مَدَّتْ قُضْبَانَهَا إِلَى الْبَحْرِ، وَإِلَى النَّهْرِ فُرُوعَهَا.
Niçin yıktın bağın duvarlarını? Yoldan geçen herkes üzümünü koparıyor,
فَلِمَاذَا هَدَمْتَ جُدْرَانَهَا فَيَقْطِفَهَا كُلُّ عَابِرِي الطَّرِيقِ؟
Orman domuzları onu yoluyor, Yabanıl hayvanlar onunla besleniyor.
يُفْسِدُهَا الْخِنْزِيرُ مِنَ الْوَعْرِ، وَيَرْعَاهَا وَحْشُ الْبَرِّيَّةِ.
Ey Her Şeye Egemen Tanrı, ne olur, dön bize! Göklerden bak ve gör, İlgilen bu asmayla.

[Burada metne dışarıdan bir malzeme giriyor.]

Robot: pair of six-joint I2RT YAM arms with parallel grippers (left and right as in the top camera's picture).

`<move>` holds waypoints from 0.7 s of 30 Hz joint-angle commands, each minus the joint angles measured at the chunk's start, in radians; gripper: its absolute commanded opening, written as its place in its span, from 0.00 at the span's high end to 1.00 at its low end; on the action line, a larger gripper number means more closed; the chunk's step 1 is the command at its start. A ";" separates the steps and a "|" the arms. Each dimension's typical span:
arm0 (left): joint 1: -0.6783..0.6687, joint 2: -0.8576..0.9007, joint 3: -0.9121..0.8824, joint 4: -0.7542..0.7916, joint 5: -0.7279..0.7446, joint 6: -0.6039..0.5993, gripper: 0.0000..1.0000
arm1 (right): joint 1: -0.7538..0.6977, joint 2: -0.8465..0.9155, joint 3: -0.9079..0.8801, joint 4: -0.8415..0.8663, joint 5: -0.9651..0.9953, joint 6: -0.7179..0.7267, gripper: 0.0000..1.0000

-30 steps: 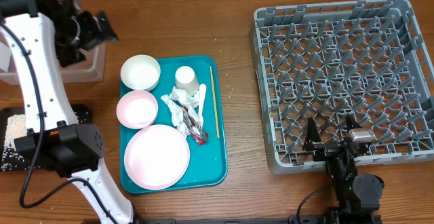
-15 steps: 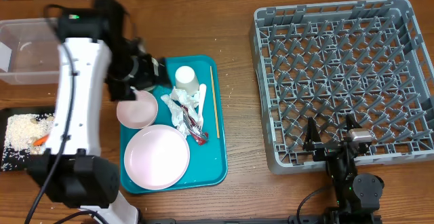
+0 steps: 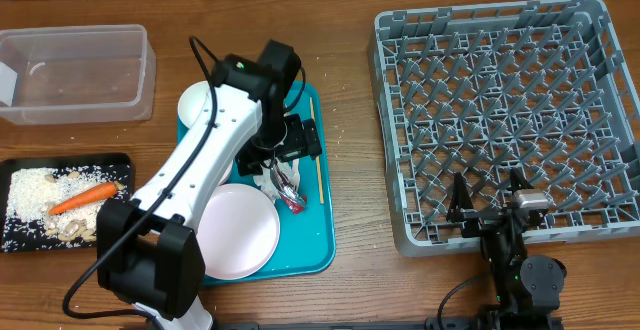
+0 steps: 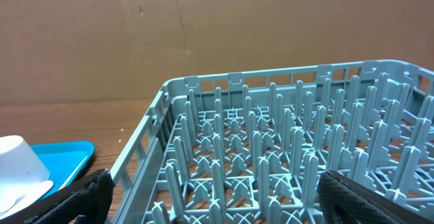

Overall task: Sort waste into correct bins and load items into the dishwasher rack
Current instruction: 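Move the left gripper to the crumpled white napkin and grasp it, then lift the napkin and drop it into the clear plastic bin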

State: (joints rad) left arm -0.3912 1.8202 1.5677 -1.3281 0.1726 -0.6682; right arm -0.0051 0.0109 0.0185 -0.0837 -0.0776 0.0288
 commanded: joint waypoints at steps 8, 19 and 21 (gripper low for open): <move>0.022 -0.006 -0.131 0.105 -0.127 -0.097 0.00 | -0.001 -0.008 -0.010 0.004 0.006 -0.003 0.00; 0.003 -0.006 -0.308 0.325 -0.131 -0.154 0.00 | -0.001 -0.008 -0.010 0.004 0.006 -0.003 0.00; 0.000 -0.006 -0.327 0.342 -0.132 -0.143 0.00 | -0.001 -0.008 -0.010 0.004 0.006 -0.003 0.00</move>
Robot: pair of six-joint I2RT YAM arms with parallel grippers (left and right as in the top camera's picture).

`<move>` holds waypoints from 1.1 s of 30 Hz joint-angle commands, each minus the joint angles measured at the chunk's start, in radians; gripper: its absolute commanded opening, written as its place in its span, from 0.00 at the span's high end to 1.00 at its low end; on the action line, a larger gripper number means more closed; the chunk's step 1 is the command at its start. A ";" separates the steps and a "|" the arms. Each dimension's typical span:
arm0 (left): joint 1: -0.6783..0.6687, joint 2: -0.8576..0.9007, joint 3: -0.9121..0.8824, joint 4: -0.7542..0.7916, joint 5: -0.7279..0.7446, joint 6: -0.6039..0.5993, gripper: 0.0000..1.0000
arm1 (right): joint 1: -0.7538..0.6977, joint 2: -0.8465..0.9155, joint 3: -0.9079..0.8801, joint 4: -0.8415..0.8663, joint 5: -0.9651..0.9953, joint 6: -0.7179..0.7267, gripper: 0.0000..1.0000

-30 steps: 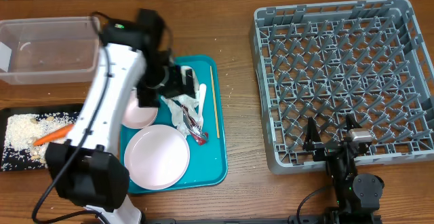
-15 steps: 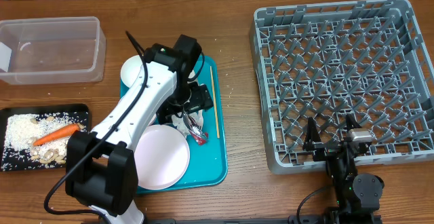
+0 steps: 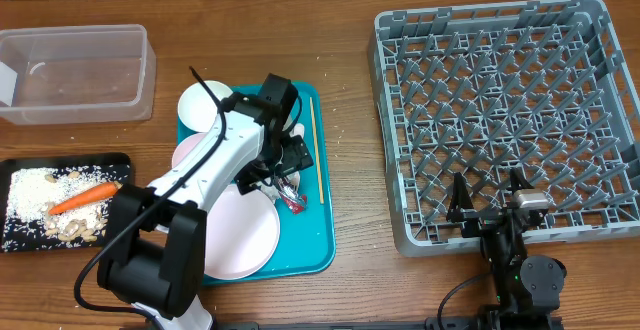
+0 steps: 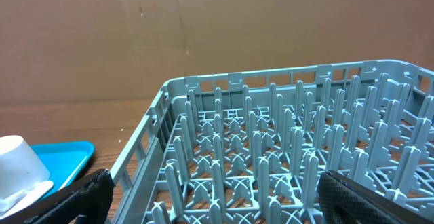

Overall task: Sort waste into correct bins and load items into the dishwasher rack
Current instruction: 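Lift the napkin and drop it into the clear plastic bin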

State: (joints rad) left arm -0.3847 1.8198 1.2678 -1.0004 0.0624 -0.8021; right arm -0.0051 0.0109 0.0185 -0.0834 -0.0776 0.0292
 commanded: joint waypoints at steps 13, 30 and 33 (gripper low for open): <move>-0.048 -0.006 -0.031 0.019 -0.059 0.020 0.16 | -0.001 -0.008 -0.010 0.004 0.006 -0.003 0.00; -0.048 -0.006 -0.056 0.000 -0.120 0.024 0.96 | -0.001 -0.008 -0.010 0.004 0.006 -0.003 0.00; -0.048 -0.006 -0.051 -0.019 -0.091 0.047 0.96 | -0.001 -0.008 -0.010 0.004 0.006 -0.003 0.00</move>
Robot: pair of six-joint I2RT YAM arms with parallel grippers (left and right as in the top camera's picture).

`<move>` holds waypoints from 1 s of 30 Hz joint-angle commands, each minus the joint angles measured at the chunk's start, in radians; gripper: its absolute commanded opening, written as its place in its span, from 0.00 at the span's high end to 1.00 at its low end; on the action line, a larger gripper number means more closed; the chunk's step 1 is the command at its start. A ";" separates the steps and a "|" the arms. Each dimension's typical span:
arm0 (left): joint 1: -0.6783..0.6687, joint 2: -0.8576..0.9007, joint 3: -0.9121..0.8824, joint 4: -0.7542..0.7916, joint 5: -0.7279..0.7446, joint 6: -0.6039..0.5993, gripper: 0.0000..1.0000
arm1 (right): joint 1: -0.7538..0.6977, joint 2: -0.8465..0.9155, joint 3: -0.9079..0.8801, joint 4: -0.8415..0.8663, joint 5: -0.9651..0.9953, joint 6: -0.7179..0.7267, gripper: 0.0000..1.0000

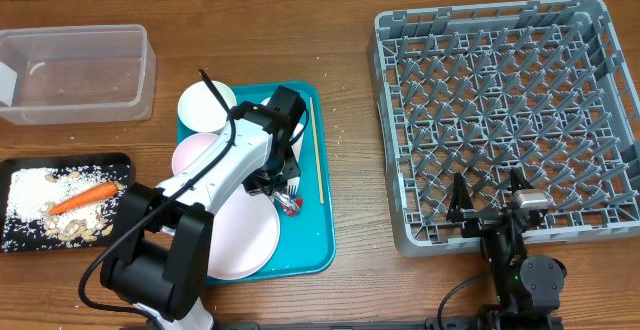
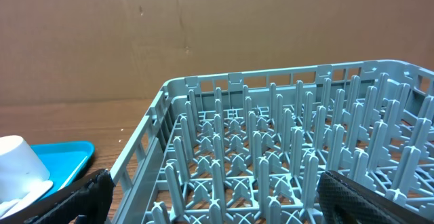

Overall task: Sort waste into correct bins and load items into the dishwasher rack
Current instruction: 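Lift the napkin and drop it into the clear plastic bin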

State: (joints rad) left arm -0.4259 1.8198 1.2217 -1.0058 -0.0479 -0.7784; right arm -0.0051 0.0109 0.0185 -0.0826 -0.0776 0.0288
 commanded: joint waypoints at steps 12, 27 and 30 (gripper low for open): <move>-0.007 -0.126 0.119 -0.113 0.067 0.039 0.96 | -0.001 -0.008 -0.010 0.003 0.006 -0.003 0.00; 0.058 -0.259 0.340 -0.269 -0.040 0.101 0.96 | -0.001 -0.008 -0.010 0.003 0.006 -0.003 0.00; 0.134 -0.259 0.414 -0.270 -0.121 0.114 0.96 | -0.001 -0.008 -0.010 0.003 0.006 -0.003 0.00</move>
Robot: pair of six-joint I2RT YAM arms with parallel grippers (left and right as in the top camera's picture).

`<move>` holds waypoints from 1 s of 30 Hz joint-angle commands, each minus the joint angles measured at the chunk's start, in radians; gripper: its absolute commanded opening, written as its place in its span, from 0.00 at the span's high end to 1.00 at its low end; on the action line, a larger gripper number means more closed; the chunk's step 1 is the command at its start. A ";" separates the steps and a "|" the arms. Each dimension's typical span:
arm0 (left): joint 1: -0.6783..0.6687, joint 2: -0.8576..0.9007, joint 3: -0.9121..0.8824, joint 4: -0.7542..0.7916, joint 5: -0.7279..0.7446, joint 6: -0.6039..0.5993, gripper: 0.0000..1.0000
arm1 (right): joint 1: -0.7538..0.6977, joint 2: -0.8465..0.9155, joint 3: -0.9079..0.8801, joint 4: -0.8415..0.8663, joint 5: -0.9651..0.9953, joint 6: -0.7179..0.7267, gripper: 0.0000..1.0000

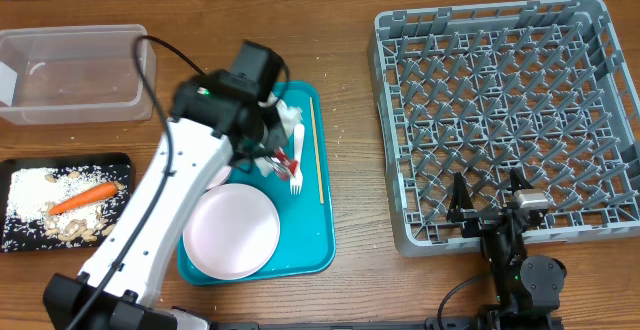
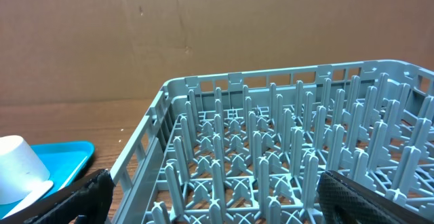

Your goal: Sort waste into correct bins and load items into the dishwasher rack

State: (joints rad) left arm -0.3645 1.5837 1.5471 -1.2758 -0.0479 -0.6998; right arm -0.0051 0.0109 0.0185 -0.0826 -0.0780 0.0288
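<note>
My left gripper (image 1: 278, 150) is raised over the teal tray (image 1: 310, 245) and looks shut on a red wrapper (image 1: 286, 161). A white plastic fork (image 1: 295, 181) shows just below the wrapper; whether it is lifted too I cannot tell. A wooden chopstick (image 1: 316, 150) and a pink plate (image 1: 232, 232) lie on the tray. The white cup (image 2: 20, 166) shows in the right wrist view; the left arm hides it from above. The grey dishwasher rack (image 1: 500, 110) stands at the right. My right gripper (image 2: 213, 191) rests open at the rack's near edge (image 1: 490, 212).
A clear plastic bin (image 1: 75, 70) stands at the back left. In front of it is a black tray (image 1: 20, 240) with rice, scraps and a carrot (image 1: 82, 197). Crumbs dot the wood between the teal tray and the rack.
The left gripper was low on the tray at the wrapper; now it is higher and further back, with the red wrapper in it. The fork has shifted too. The right arm has not moved.
The left gripper hung over the tray's middle above the wrapper and fork. At the following two moments it was lower, closing in on the wrapper beside the plate. Now it is raised with the wrapper. The right gripper has stayed open at the rack throughout.
</note>
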 commanded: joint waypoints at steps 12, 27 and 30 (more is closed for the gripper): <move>0.499 0.030 0.171 0.349 -0.135 0.050 0.96 | -0.001 -0.008 -0.010 0.003 0.006 -0.003 0.00; 0.782 0.344 0.171 0.732 -0.079 0.050 0.93 | -0.001 -0.008 -0.010 0.003 0.006 -0.003 0.00; 0.805 0.356 0.171 0.743 -0.058 0.050 0.79 | -0.001 -0.008 -0.010 0.003 0.006 -0.003 0.00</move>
State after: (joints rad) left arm 0.4206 1.9327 1.7039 -0.5468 -0.1371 -0.6704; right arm -0.0051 0.0109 0.0185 -0.0822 -0.0780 0.0288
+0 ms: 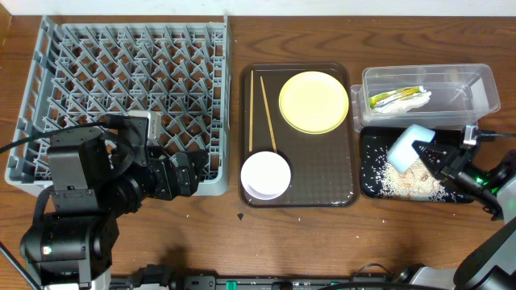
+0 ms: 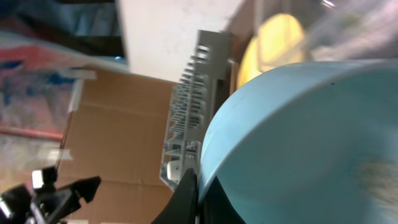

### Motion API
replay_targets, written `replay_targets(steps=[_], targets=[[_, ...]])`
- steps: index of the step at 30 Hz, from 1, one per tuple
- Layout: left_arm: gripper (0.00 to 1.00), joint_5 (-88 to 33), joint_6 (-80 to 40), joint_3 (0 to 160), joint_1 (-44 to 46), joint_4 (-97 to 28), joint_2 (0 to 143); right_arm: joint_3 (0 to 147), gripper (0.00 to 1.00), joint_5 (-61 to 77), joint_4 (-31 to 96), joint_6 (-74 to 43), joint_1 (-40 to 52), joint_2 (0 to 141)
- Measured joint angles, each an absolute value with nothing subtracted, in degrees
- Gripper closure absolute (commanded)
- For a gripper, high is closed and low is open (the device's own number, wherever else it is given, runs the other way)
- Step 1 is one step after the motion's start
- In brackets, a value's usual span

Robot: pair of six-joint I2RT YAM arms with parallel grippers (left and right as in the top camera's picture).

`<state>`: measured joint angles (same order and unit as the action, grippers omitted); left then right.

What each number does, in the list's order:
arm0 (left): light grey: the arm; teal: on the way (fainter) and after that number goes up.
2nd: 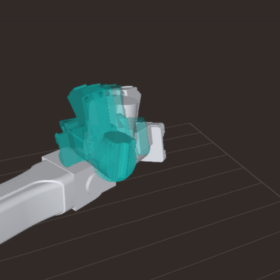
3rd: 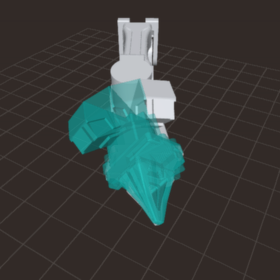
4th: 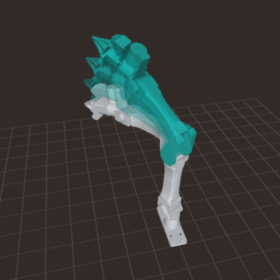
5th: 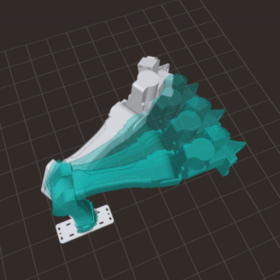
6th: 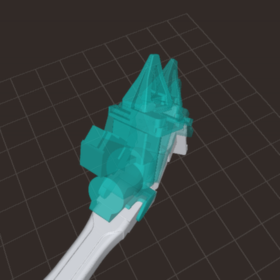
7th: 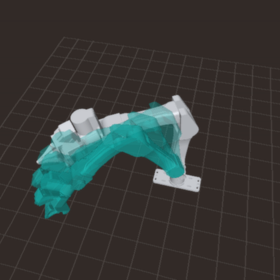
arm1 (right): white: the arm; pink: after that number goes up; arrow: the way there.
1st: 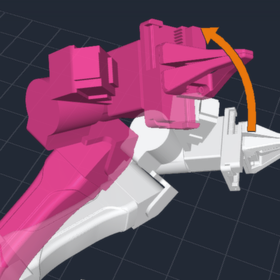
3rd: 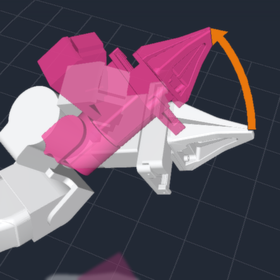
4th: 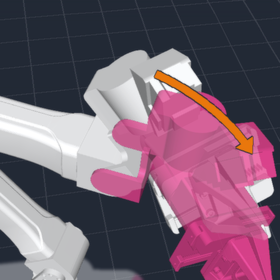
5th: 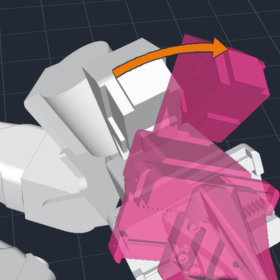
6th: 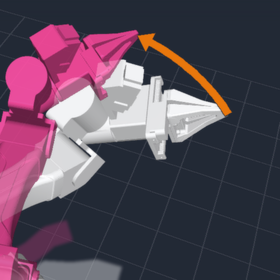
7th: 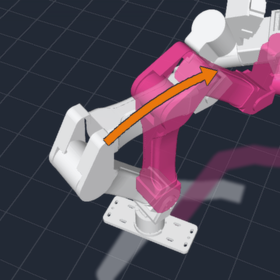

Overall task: Sort waste into correct bins and load items into the dishwasher
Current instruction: 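Tip the light-blue bowl over the black tray to pour out rice, then set the light-blue bowl back on the brown tray with the right gripper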

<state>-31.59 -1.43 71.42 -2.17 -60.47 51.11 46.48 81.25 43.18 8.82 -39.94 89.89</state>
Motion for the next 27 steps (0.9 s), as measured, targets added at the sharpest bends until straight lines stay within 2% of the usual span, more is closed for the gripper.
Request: replay_targets(steps=[17, 22, 27], targets=[[0.02, -31.59, -1.43, 71.42, -2.17, -60.47, 51.11, 46.33, 0.99, 74.91, 42.83, 2.72, -37.91, 88.97], [0.02, -31.59, -1.43, 71.42, -2.17, -60.47, 51.11, 48.56, 0.99, 69.84, 46.59, 2.42, -28.10, 82.83], [0.02, -31.59, -1.43, 71.42, -2.17, -60.47, 51.11, 55.18, 0.99, 52.05, 48.36, -1.39, -7.55, 75.33]])
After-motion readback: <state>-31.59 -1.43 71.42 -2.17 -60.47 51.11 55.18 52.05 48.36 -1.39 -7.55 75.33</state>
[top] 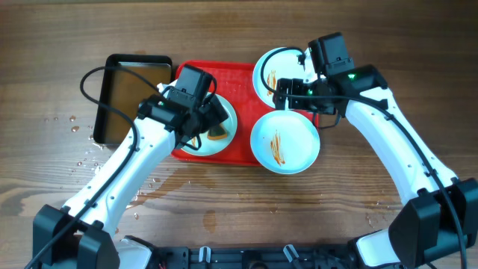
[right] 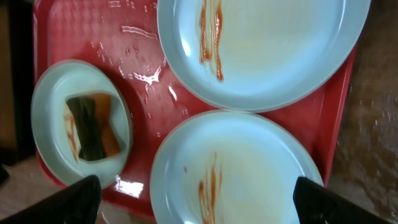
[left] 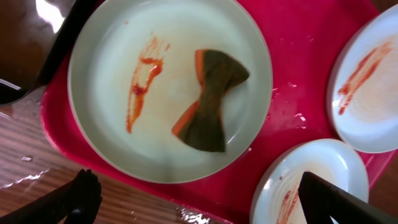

يَا إِلهَ الْجُنُودِ، ارْجِعَنَّ. اطَّلِعْ مِنَ السَّمَاءِ وَانْظُرْ وَتَعَهَّدْ هذِهِ الْكَرْمَةَ،
İlgilen sağ elinin diktiği filizle, Kendine seçtiğin oğulla!
وَالْغَرْسَ الَّذِي غَرَسَتْهُ يَمِينُكَ، وَالابْنَ الَّذِي اخْتَرْتَهُ لِنَفْسِكَ.
Asman kesilmiş, yakılmış, Öfkeli bakışların yok etsin düşmanlarını!
هِيَ مَحْرُوقَةٌ بِنَارٍ، مَقْطُوعَةٌ. مِنِ انْتِهَارِ وَجْهِكَ يَبِيدُونَ.
Elin, sağ kolun olan adamın üzerinde, Kendine seçtiğin insanın üzerinde olsun!
لِتَكُنْ يَدُكَ عَلَى رَجُلِ يَمِينِكَ، وَعَلَى ابْنِ آدَمَ الَّذِي اخْتَرْتَهُ لِنَفْسِكَ،
O zaman senden asla ayrılmayacağız; Yaşam ver bize, adını analım!
فَلاَ نَرْتَدَّ عَنْكَ. أَحْيِنَا فَنَدْعُوَ بِاسْمِكَ.
Ya RAB, ey Her Şeye Egemen Tanrı, Bizi eski halimize kavuştur, Yüzünün ışığıyla aydınlat, kurtulalım!
يَا رَبُّ إِلهَ الْجُنُودِ، أَرْجِعْنَا. أَنِرْ بِوَجْهِكَ فَنَخْلُصَ.